## PROBLEM DETAILS
Where in the data below does the word "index" appear? Copy every line that has it.

## RECORDS FOR THE EXERCISE
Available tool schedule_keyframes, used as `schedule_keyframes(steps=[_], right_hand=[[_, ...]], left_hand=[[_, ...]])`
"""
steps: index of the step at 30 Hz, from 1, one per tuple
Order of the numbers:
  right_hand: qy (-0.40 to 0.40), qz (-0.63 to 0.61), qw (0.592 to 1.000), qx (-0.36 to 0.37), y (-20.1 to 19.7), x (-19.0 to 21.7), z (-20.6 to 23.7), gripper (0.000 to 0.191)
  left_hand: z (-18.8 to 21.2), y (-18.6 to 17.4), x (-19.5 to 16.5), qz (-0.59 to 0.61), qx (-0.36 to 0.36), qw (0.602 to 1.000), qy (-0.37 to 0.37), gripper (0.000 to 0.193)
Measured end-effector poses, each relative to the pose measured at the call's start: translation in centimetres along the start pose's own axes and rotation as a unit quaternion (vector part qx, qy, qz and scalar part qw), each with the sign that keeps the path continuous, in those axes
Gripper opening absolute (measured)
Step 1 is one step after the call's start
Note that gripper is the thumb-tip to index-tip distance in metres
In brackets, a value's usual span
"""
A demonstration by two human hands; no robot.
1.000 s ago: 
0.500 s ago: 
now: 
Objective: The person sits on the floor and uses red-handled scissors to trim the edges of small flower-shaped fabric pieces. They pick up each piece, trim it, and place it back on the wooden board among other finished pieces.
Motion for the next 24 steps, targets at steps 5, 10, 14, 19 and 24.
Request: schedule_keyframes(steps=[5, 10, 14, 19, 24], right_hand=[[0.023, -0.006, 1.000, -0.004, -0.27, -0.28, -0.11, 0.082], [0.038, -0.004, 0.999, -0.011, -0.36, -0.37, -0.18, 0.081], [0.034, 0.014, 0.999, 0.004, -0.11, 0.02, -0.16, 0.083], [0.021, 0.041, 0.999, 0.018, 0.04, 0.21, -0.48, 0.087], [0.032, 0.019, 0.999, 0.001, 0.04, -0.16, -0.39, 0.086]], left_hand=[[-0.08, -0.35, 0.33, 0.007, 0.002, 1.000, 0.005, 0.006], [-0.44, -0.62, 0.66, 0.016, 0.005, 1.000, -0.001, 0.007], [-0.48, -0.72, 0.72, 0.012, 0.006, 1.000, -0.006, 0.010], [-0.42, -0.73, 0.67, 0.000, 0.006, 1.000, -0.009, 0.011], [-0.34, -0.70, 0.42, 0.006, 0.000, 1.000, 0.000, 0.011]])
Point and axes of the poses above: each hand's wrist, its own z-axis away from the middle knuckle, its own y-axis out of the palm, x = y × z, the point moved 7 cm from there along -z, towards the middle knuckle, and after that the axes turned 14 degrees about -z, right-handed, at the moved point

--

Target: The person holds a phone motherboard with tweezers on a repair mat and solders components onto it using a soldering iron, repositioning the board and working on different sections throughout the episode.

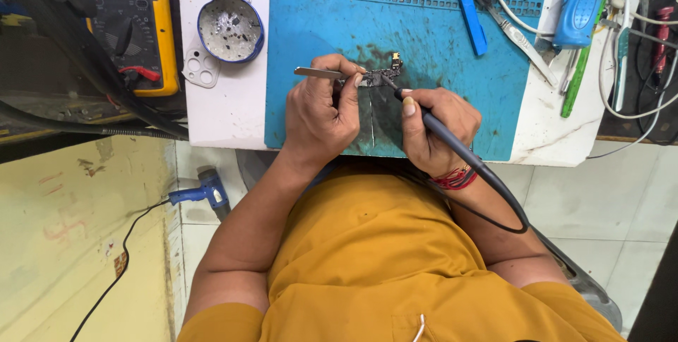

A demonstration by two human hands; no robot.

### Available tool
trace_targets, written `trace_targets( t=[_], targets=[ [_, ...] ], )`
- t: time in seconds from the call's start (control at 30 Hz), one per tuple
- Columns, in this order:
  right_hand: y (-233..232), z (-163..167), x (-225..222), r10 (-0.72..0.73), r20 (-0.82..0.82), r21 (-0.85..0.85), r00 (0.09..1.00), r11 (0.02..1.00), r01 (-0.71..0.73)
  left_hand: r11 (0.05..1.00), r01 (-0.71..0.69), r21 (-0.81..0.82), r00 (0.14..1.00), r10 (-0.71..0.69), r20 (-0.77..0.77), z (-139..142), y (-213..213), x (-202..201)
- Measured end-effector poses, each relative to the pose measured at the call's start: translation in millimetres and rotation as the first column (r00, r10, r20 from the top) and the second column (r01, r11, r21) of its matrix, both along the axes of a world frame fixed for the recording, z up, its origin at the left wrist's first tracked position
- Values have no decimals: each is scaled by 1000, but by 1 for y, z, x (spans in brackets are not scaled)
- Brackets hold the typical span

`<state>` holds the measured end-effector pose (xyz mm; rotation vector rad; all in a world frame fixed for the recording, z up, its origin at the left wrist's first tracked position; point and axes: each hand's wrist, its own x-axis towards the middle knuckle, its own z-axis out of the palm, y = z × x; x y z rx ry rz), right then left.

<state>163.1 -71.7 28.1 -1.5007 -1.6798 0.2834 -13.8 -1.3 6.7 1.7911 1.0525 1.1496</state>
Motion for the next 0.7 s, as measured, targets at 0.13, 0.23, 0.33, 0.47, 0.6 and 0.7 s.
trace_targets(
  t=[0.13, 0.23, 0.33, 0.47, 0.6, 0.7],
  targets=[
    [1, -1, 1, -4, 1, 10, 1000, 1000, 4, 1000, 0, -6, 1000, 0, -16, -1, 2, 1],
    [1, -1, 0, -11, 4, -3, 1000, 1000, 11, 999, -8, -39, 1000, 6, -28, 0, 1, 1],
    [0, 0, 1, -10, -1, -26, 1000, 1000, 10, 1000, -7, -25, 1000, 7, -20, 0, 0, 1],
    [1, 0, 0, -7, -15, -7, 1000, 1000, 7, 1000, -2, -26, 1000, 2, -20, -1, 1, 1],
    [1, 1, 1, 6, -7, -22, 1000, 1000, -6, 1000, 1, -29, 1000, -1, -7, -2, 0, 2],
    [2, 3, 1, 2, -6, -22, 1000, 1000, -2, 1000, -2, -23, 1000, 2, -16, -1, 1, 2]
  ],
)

## RESPONSE
steps: index of the step at 30 Hz, from 1, one per tuple
Note that gripper is the thumb-tip to index-tip distance in metres

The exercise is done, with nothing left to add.